# ICB Report Post-Bankruptcy



## Matthew Moore (26 Sep 2016)

Just received an ICB report I ordered in the post. For my mortgage on my family home which is subject to a possession order with a stay till 01/06/17, it is marked as pending litigation and showing full amount owed. 

Is this an oversight or do I need to wait till house is in banks possession for it to come to an end?

Anyone else order their ICB report since discharge?

You can get it  and it will be out in a few days.


----------



## no_moolah (28 Sep 2016)

Hi Matthew

I'm in the same boat. Over 2 years later and its still showing up on my ICB report. They just refuse point blank to remove it ! 

The FSO are dealing with it so it's not moving very quickly. I'm sure they're completely overstretched at the moment. Theyre not impressed with the bank at all. Will keep you updated on how I get on with it.

NM


----------



## TLO (28 Sep 2016)

"
_"the data shall be accurate and complete and, where necessary, kept up-to-date"
 - section 2(1)(b) of the Act_

You must ensure that the personal information you keep  is accurate and up-to-date. Apart from ensuring compliance with the Acts, this requirement has an additional importance in that you may be liable to an individual for damages if you fail to observe the duty of care provision in the Act applying to the handling of personal data." 

The above was taken from [broken link removed]

It might be worth complaining to the Data Protection Commissioner.


----------



## Steven Barrett (28 Sep 2016)

From the ICB website



> the ICB holds information about borrowers and their loans for 5 years after the loan is closed.



[broken link removed]


Steven 
www.bluewaterfp.ie


----------



## TLO (28 Sep 2016)

The link [broken link removed] also contains the following:

""However, if you experience problems or delays, or if your lender fails to put things right for you, you can consider making a formal complaint and referring the matter to the Office of the Data Protection Commissioner."

The problem that Matthew Moore and no_moolah have is that the information being provided by the financial institutions to the ICB is not accurate.  Once the High Court makes a bankruptcy order the debt no longer exists.  So the financial institution needs to mark the loan with a "W" (written off) or an "L" (settled for less than full amount), in the month that the bankruptcy order was made.


----------



## no_moolah (29 Sep 2016)

I did get them involved TLO but they said there was no breach.

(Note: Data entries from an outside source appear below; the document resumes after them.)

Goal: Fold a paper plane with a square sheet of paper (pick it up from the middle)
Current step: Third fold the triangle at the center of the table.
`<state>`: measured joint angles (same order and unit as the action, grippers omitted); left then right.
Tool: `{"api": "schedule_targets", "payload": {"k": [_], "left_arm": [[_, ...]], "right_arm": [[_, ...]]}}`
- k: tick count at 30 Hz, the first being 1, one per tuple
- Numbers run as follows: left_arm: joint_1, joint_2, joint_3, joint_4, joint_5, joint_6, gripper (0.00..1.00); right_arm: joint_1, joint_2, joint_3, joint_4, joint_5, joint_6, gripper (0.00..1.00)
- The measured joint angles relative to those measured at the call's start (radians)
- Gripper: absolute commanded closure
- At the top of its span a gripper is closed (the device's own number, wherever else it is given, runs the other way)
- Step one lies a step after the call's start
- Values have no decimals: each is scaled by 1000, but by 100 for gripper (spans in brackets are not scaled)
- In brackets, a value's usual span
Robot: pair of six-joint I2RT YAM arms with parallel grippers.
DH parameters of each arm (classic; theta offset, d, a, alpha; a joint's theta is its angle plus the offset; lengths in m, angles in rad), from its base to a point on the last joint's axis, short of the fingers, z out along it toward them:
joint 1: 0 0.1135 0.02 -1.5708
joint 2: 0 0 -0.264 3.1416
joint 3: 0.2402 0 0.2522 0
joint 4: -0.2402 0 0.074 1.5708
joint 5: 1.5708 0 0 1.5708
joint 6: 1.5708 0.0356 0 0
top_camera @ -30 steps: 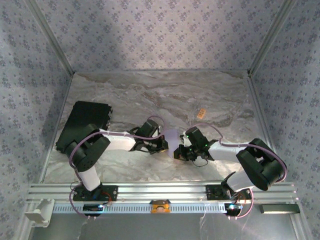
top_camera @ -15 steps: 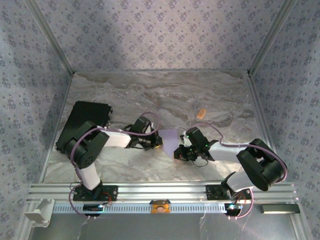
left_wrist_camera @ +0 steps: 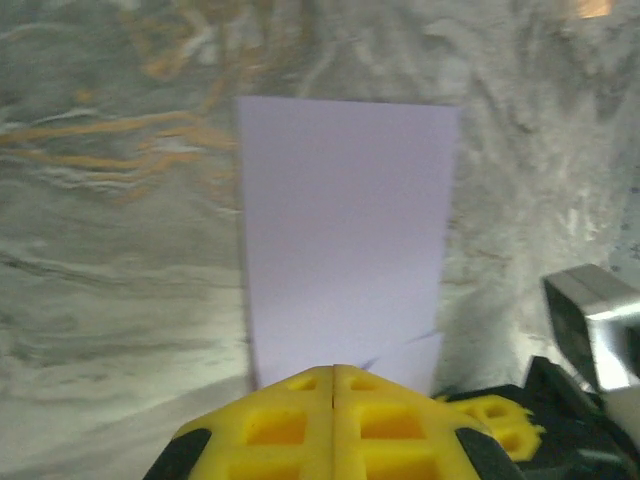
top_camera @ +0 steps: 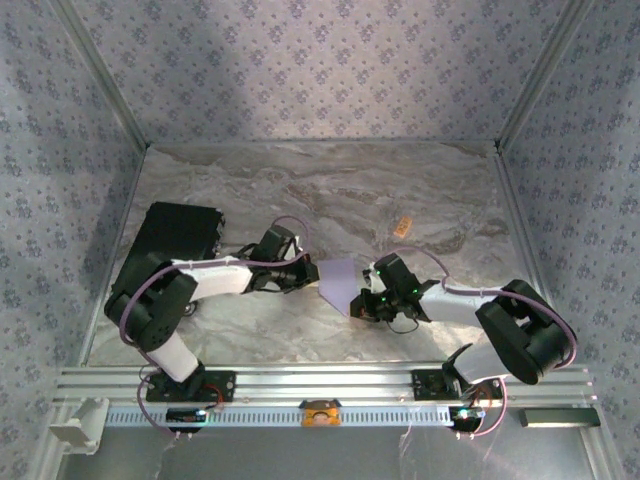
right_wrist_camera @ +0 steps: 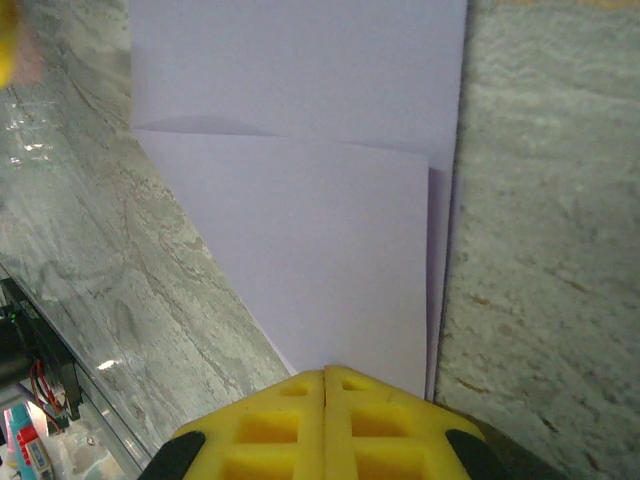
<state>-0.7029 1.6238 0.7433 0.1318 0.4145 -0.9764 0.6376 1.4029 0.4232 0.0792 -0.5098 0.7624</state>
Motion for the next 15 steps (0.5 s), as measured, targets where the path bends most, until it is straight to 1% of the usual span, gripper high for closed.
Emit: {"api": "schedule_targets", "payload": {"k": [4,8,12,15], "left_arm": [[-54,11,31,2,1,-1,97],[-106,84,69,3,8,-5,100],[-116,157,78,-4,8,-11,100],[-111,166,78,2,12,-13,100]], "right_arm": [[-3,-1,0,-3,-3,-3,100],[-11,-3,0,-9,-7,-14,100],[-18,-5,5,-22,-12,-24,100],[-18,-6,16,-48,-11,-37,100]]}}
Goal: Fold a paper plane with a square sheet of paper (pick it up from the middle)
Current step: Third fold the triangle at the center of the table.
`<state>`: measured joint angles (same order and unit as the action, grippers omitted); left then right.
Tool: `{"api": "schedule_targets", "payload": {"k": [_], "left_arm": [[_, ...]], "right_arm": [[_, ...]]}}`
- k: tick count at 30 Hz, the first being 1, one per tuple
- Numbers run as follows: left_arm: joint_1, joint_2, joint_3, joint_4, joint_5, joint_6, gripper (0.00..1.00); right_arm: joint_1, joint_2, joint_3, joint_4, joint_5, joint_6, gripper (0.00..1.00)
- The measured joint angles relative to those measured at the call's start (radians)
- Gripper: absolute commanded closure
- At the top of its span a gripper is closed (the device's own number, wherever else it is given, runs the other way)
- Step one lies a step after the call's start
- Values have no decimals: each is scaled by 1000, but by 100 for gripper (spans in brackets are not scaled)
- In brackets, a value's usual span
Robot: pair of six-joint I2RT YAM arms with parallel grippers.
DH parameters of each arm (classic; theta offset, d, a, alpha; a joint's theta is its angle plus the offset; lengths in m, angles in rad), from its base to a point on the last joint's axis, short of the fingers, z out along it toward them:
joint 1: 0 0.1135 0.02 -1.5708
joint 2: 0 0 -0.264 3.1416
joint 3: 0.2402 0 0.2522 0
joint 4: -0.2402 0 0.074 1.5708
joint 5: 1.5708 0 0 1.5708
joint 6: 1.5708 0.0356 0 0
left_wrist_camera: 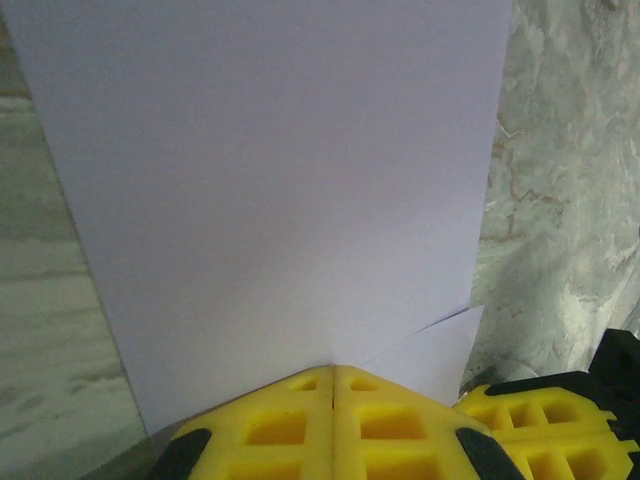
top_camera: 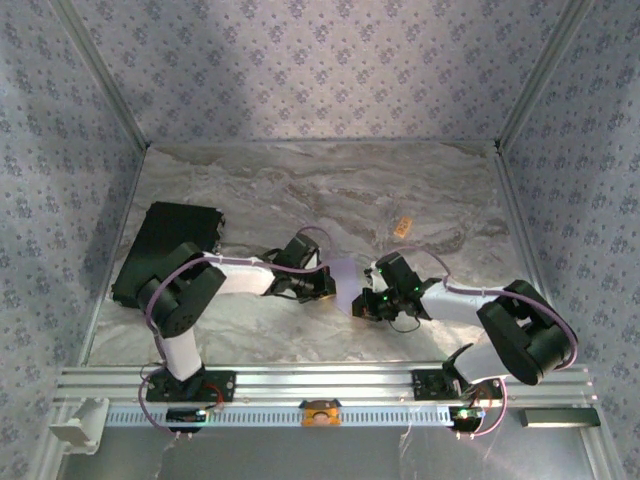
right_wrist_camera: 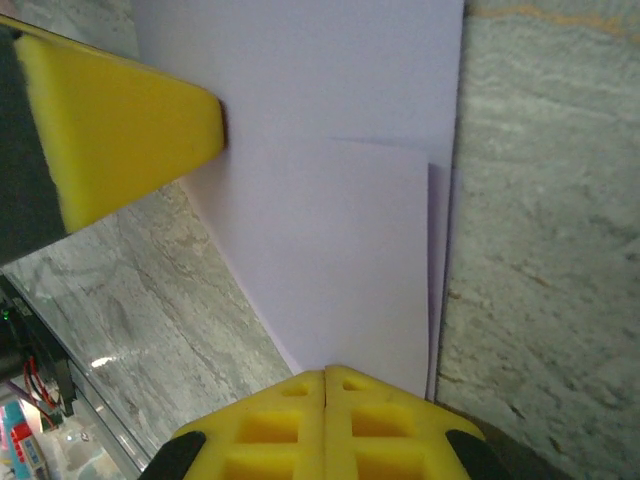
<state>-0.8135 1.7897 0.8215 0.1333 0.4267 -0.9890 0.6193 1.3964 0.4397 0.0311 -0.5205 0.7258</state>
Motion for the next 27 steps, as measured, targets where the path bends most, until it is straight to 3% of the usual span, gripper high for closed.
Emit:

They didn't seem to know how to deal with it.


----------



## TLO (29 Sep 2016)

Hi no_moolah

It's not surprising that they don't know how to deal with it.  Situations like yours would be quite new to them.  It is a more serious issue than it appears at first.  Reporting out of date financial information is prohibited by the Data Protection Acts, but it also impedes former bankrupts from obtaining credit.  For example, in your case, out of date information has been maintained for over two years.  Even if the file was updated today, it would be another 5-6 years before the bad credit history would drop off.  A future mortgage application could easily be negatively impacted by the existence of out of date/incorrect information.  It looks like the Data Protection Commission needs to be educated on these scenarios, possibly starting with the Commissioner herself.


----------



## no_moolah (29 Sep 2016)

You are correct TLO. Even the FSO office aren't quite sure how to deal with it. They're kind of acting as a mediator really at the moment. They are being as helpful as they can be but the DPC just didn't want to know.  

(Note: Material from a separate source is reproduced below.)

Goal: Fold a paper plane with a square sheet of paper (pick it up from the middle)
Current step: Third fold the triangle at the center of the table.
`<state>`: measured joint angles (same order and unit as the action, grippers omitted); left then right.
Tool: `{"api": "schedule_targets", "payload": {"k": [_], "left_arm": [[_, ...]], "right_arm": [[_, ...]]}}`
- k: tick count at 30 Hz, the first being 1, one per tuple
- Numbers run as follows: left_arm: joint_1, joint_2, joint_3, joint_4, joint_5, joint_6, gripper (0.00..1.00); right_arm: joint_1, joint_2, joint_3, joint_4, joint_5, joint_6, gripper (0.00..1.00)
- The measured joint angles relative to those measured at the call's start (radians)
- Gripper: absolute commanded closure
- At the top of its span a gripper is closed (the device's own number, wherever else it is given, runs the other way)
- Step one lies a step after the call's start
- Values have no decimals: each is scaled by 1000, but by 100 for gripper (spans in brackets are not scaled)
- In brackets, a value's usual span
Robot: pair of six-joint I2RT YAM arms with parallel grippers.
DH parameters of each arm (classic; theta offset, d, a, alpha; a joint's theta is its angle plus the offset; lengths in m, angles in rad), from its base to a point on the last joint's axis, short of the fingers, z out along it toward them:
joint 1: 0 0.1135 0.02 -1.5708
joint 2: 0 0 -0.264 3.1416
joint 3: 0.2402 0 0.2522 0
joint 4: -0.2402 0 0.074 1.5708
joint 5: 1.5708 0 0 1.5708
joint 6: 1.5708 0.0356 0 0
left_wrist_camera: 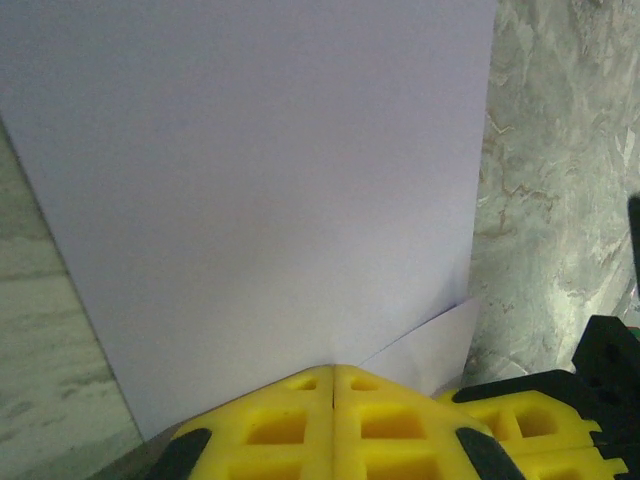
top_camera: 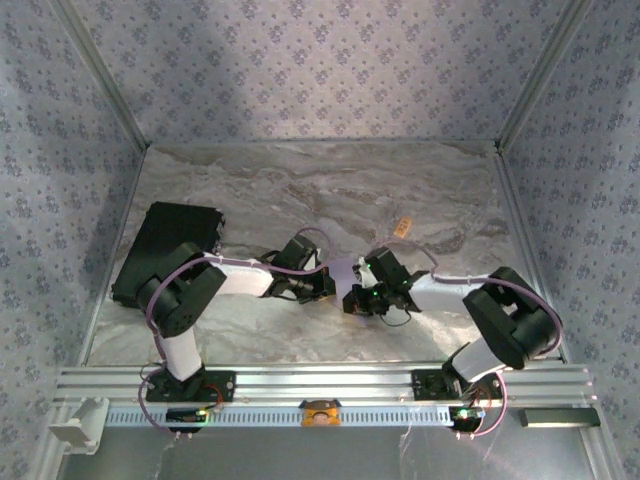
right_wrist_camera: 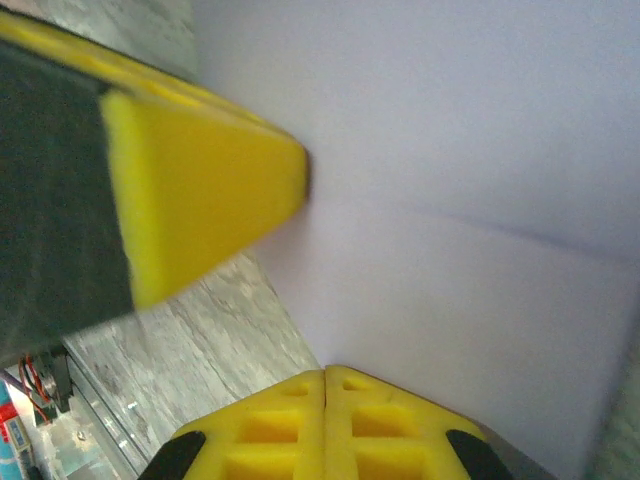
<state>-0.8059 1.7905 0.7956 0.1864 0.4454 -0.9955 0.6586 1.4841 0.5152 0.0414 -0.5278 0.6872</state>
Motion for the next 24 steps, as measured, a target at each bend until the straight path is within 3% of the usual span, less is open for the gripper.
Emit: {"api": "schedule_targets", "payload": {"k": [18,24], "left_arm": [[5,13,0,21,23,-1,100],[7,13,-8,39,27,-10,100]], "right_arm": [[-68,-302,-222,-49,36,30,93],[-74,-414,-224,-172,77,30,91]]}}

I really didn't want to go down the legal route because it won't be cheap and I doubt I will get any of those fees back. But if it isn't resolved this side of Christmas then that is something I will have to consider.

My bank continued to send information over after the order was made and their excuse was that the house was not sold (even though they had a receiver appointed so had full control over when it would be sold!). Then when it sold, not only did they not correct the previous records but they actually opened up a new entry on my ICB report for the outstanding balance ! Their argument all along was that the property wasn't sold and therefore they didn't have any confirmation that there were no dividends payable (I'm an individual with no assets except for my house and this was outlined in my BR papers which they received a copy of !). Now that the property is sold, they are saying that they still don't know if any dividends are payable - they haven't even bothered to ask my OR for confirmation of this ! It's so bizarre !


----------



## TLO (29 Sep 2016)

no_moolah, this is even more serious.  The financial institution has proactively provided false information to the ICB.  There is no outstanding balance.  The bankruptcy order had the effect of writing the balance down to zero, unless it was a joint mortgage and the other party wasn't made bankrupt.  The Data Protection Commissioner should be serving the financial institution with an enforcement order.  My tuppenceworth would be to approach it in this order.

1) Start with a letter to Helen Dixon, the Data Protection Commissioner, outlining the situation.  This is a new area and she is probably unfamiliar with the scenarios that are developing.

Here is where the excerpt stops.